Ruxolitinib is a JAK1/JAK2 inhibitor was initially approved for primary myelofibrosis, and was used in a phase II trial of patients with PV who were refractory to hydroxyurea therapy. In this study, reduction in hematocrit, thrombocytosis, leukocytosis, and splenomegaly was seen in the ruxolitinib group.[41]

Secondary polycythemia

Phlebotomy is used for symptomatic hyperviscosity. The goal is to treat the underlying cause of polycythemia.

Surgery is not typically indicated. Occasionally, splenectomy is performed late in the course of the disease if massive splenomegaly causes adverse effects such as early satiety, anemia, or thrombocytopenia from sequestration. Please note that these patients have a high risk of complications during surgical procedures.

Consult a neurologist and neurosurgeon if evidence of a stroke is present.

Diet is unrestricted.

Contact sports and other activities should be limited for individuals in hypercoagulable and hypocoagulable states.

Current recommendations for treatment of young patients with polycythemia primarily rely on phlebotomy.

Class Summary

The following medications are not approved for pediatric polycythemia but are extrapolated from other pediatric treatment regimens, including leukemia and myelodysplastic syndrome.

Interferon alfa 2a and 2b (Roferon-A [alfa-2a], Intron A [alfa-2b])

A recombinant purified protein used IV for CML, hairy cell leukemia, and Kaposi sarcoma. Inhibits cellular growth and alters cell differentiation.

Chlorambucil (Leukeran)

Antineoplastic alkylating agent of nitrogen mustard type used for CLL, giant follicular lymphoma, Hodgkin lymphoma, and lymphosarcoma.

Hydroxyurea (Hydrea)

Inhibitor of deoxynucleotide synthesis. PO antineoplastic agent used in CML, melanoma, ovarian carcinoma, and some head and neck carcinomas.

Busulfan (Myleran)

Potent cytotoxic drug that, at recommended dosage, causes profound myelosuppression. As alkylating agent, mechanism of action of active metabolites may involve cross-linking of DNA, which may interfere with growth of normal and neoplastic cells.

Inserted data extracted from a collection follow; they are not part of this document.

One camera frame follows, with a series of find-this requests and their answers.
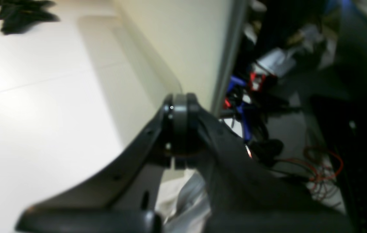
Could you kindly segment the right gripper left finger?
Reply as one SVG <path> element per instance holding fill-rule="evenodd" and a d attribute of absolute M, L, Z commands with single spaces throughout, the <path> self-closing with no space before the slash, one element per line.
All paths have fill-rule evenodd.
<path fill-rule="evenodd" d="M 185 152 L 188 98 L 168 95 L 127 148 L 86 181 L 28 207 L 21 233 L 161 233 L 155 211 L 164 170 Z"/>

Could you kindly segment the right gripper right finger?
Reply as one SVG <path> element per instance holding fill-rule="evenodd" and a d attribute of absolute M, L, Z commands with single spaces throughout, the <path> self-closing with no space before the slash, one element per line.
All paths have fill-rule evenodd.
<path fill-rule="evenodd" d="M 242 140 L 187 94 L 189 166 L 206 183 L 204 233 L 353 233 L 351 221 L 274 177 Z"/>

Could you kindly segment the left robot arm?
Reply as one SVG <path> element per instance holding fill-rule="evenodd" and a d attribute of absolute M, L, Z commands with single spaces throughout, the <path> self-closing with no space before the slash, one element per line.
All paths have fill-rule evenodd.
<path fill-rule="evenodd" d="M 59 22 L 49 8 L 50 0 L 0 0 L 0 32 L 3 35 L 23 34 L 43 22 Z"/>

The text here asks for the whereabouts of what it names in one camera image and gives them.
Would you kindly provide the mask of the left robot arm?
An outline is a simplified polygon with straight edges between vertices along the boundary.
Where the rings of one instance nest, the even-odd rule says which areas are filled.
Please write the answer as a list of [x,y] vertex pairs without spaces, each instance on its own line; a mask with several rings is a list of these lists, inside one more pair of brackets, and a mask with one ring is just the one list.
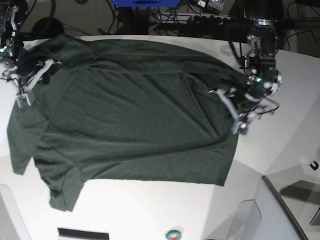
[[244,0],[242,3],[244,17],[252,26],[247,34],[250,50],[242,62],[248,80],[236,101],[240,111],[248,112],[272,94],[275,84],[282,82],[276,69],[280,48],[276,22],[284,19],[284,13],[281,0]]

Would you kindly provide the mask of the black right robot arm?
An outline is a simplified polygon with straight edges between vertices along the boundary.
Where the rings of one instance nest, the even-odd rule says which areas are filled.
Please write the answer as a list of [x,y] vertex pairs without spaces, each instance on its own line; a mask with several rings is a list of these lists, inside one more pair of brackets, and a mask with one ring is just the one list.
[[0,2],[0,79],[26,85],[31,81],[40,64],[28,62],[24,42],[32,37],[21,32],[30,10],[26,0],[2,0]]

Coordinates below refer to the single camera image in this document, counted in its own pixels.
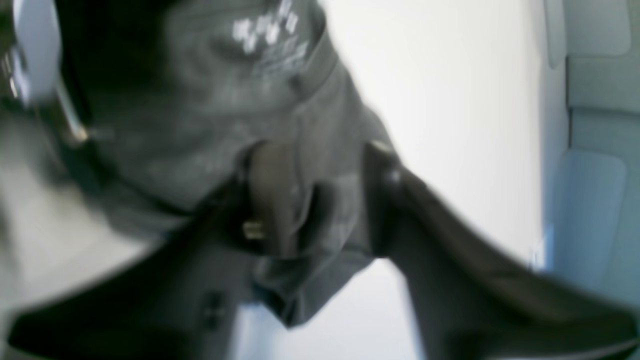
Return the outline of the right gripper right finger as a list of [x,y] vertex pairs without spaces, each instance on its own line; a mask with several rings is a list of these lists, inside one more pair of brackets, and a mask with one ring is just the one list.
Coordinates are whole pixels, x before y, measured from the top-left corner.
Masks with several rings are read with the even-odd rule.
[[627,360],[630,308],[530,271],[448,208],[380,142],[362,164],[375,255],[406,280],[429,360]]

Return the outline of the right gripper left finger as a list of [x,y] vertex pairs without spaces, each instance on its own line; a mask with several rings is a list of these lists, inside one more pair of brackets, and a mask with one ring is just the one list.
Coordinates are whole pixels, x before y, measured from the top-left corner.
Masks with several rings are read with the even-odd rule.
[[196,360],[295,255],[287,142],[7,149],[7,358]]

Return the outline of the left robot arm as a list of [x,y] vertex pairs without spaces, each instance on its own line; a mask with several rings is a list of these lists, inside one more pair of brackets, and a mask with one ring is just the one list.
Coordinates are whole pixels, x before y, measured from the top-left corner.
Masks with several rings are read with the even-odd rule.
[[1,100],[45,119],[66,144],[90,139],[63,78],[63,41],[53,0],[3,0]]

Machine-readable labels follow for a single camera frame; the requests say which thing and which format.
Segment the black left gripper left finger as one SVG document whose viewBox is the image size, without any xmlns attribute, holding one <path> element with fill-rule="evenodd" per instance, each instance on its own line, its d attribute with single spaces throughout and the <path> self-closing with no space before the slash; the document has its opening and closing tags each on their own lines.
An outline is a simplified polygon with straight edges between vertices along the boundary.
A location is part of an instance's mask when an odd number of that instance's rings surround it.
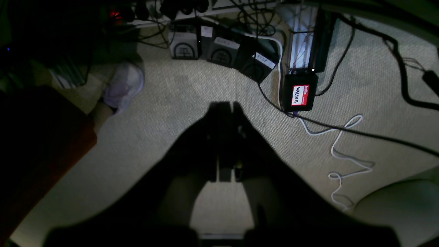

The following are complications of polycythemia:

• Vascular occlusive events - Splenic infarcts, thrombosis (cerebral, portal vein, pulmonary embolus)

• Hemorrhage

• Marrow fibrosis resulting in pancytopenia

• Malignancy - Acute myelogenous leukemia (AML), chronic lymphocytic leukemia (CLL), chronic myelogenous leukemia (CML), lymphoma

• Hyperuricemia - Renal stones, nephropathy, gout

• Budd-Chiari syndrome

The median survival time for patients with polycythemia vera is 18 months for untreated patients and 9-14 years for treated patients.

Inform patients that they are prone to surgical complications and are at high risk in trauma situations secondary to coagulopathies.